Required work - Find the line containing "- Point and", then output it and every line after it through the end of the listing below, exactly as written.

The data -
+-------+
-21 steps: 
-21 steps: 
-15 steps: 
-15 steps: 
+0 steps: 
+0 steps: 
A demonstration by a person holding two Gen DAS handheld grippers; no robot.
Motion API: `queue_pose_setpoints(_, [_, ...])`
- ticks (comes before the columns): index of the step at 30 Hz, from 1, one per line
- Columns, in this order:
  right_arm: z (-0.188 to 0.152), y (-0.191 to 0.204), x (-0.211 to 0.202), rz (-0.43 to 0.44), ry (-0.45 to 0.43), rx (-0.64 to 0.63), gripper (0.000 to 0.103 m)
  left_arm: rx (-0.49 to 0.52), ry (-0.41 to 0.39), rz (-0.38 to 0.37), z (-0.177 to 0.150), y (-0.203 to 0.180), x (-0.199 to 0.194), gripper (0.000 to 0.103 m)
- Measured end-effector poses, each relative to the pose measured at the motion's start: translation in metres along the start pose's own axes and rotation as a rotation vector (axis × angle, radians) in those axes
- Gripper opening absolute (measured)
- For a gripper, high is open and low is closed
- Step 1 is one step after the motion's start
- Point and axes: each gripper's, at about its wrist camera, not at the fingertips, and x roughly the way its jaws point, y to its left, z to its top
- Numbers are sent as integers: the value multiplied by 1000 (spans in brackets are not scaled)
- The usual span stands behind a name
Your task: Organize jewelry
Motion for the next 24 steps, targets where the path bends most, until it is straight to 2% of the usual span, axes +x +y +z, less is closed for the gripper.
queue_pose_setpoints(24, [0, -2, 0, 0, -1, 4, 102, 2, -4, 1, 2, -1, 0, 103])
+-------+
Exercise solution -
- Point and axes: each gripper's, at about its wrist camera, not at the fingertips, and x roughly the way its jaws point, y to its left, z to its top
- Numbers are sent as integers: the value multiplied by 1000 (spans in brackets are not scaled)
- The usual span stands behind a name
Your task: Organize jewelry
Motion for the next 24 steps, targets where the path bends most, until it is straight to 2% of the usual span, axes +x +y +z, less is closed for the gripper.
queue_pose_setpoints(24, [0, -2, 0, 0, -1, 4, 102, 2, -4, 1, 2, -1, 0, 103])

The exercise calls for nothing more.